Michalek was also critical of the new models used to predict how much the price of vehicles would increase under the Obama rule, which to his knowledge, have not yet been peer reviewed.
Anne DiGiulio, national manager of the Healthy Air Campaign for the American Lung Association
“I remember the first time I struggled to breathe — I was running with my dad down Main Street and had to stop about half mile from our house… Too many kids worry about when they’ll have their next asthma attack. A rollback of the current cleaner cars standards would put people with asthma disproportionately at risk.”
Erika Strassburger, Pittsburgh City Council member
Strassburger spoke about the urgent local need for the reduction of emissions to fight climate change and its impacts. “Never before have I received so many desperate calls from residents with sewage-flooded basements, downed trees and power outages caused by the record-setting rainfall this year,” she said. "An unprecedented number of landslides this year displaced people from their homes.”
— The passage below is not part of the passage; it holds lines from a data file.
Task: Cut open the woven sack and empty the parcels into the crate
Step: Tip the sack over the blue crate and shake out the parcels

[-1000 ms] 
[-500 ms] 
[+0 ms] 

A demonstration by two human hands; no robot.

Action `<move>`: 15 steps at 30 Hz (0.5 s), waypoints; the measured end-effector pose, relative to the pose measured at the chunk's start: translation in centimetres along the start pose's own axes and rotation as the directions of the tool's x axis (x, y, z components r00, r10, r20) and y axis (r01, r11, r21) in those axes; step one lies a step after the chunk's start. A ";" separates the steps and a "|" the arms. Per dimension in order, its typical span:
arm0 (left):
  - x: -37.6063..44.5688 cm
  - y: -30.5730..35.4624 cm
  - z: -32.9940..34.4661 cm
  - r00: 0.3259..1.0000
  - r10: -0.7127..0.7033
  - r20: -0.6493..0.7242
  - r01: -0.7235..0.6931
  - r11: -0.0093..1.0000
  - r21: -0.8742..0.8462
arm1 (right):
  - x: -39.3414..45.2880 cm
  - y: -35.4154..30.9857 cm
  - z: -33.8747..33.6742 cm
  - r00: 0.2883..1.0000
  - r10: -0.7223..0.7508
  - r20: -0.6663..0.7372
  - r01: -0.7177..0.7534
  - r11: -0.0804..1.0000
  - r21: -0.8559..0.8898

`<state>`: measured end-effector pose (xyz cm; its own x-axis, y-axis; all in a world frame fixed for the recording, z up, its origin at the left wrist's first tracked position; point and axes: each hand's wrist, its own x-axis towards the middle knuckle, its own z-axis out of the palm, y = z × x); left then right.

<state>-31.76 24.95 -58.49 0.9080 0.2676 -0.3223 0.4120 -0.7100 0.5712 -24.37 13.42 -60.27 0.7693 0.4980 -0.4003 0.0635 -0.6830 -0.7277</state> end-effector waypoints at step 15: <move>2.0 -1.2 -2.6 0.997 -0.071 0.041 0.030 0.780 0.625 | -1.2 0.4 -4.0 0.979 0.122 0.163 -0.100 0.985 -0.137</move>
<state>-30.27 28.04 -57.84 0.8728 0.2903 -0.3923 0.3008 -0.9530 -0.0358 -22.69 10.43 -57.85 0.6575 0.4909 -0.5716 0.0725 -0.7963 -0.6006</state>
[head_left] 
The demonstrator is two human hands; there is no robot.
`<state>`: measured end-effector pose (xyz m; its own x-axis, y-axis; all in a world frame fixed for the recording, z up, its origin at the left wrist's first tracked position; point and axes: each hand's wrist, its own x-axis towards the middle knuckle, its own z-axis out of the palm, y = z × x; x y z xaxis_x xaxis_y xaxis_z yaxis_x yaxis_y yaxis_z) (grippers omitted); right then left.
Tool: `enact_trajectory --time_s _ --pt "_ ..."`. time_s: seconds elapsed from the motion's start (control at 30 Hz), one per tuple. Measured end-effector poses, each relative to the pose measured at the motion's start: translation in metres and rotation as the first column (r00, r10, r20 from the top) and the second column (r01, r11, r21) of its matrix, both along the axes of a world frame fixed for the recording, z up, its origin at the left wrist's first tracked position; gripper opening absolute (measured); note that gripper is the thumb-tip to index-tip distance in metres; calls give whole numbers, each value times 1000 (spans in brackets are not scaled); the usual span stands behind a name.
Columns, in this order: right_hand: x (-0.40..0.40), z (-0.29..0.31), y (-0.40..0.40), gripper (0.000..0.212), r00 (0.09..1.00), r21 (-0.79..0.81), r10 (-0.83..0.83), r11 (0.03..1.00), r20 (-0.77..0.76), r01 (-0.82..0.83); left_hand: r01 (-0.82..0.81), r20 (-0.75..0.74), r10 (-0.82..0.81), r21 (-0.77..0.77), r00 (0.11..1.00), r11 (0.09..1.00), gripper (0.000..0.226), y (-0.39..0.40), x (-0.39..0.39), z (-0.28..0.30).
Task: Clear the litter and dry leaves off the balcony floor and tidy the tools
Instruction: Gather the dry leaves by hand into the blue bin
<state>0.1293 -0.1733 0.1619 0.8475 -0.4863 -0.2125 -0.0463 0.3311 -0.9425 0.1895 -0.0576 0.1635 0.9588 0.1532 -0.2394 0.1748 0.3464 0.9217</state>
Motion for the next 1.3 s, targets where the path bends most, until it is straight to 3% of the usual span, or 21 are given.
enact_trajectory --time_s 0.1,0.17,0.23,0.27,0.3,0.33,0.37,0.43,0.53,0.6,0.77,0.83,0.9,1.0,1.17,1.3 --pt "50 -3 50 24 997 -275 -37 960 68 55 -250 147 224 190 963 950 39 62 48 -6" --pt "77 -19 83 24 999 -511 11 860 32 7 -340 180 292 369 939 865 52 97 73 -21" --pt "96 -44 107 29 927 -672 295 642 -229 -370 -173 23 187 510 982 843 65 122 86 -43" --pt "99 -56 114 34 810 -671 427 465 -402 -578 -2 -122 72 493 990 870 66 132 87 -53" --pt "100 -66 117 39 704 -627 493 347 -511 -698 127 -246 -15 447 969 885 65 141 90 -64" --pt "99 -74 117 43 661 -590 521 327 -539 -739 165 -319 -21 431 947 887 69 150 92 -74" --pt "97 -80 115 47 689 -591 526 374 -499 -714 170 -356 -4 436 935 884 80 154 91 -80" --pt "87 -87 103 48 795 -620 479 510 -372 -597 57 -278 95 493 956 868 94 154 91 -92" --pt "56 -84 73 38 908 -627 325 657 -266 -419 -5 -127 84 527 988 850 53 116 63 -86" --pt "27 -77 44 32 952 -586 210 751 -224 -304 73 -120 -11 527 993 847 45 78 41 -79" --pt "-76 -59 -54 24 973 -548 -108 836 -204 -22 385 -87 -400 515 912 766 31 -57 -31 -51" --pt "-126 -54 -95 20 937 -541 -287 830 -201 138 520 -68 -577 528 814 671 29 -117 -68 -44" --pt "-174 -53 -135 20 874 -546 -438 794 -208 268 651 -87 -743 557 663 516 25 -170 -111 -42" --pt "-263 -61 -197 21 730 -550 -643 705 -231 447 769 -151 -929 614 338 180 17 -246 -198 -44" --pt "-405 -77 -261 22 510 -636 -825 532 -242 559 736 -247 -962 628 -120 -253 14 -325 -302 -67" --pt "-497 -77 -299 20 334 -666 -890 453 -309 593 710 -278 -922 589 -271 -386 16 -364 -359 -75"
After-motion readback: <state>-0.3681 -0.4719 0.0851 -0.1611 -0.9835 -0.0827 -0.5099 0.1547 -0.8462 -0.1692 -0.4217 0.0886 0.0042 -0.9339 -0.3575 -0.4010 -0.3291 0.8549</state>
Walter Tsou, executive director of Physicians for Social Responsibility and past president of the American Public Health Association
“If you want to show boldness, consider China where if you buy an internal combustion engine car, the license plate will cost you around $14,000 U.S. dollars — not yuan, dollars. If you buy an electric vehicle, the license plate (which is green) is free or almost free… The point is that all of Asia and Europe are electrifying their transportation infrastructure at a time when we have our head in the sand stuck on gas guzzlers.”
If the Trump rule is enacted, he said, climate change could get so bad that “the only vehicle that we will need to buy is not a car. It will be an ark.”
Ned Ketyer, pediatrician with Pittsburgh-based Pediatric Alliance
"More air pollution means more birth defects, more developmental and learning problems, more suffering for those with lung diseases, heart disease and mental illness, more adult-onset dementia, more cancer and more premature deaths.”
Amy Nassif, geriatric physical therapist and mother of two from Butler County
“As a mother, I cannot agree with any proposal that would undermine the progress that has been made with the Clean Car standards… Our future generations depend on the current generation to make sound decisions for our health, safety and environment."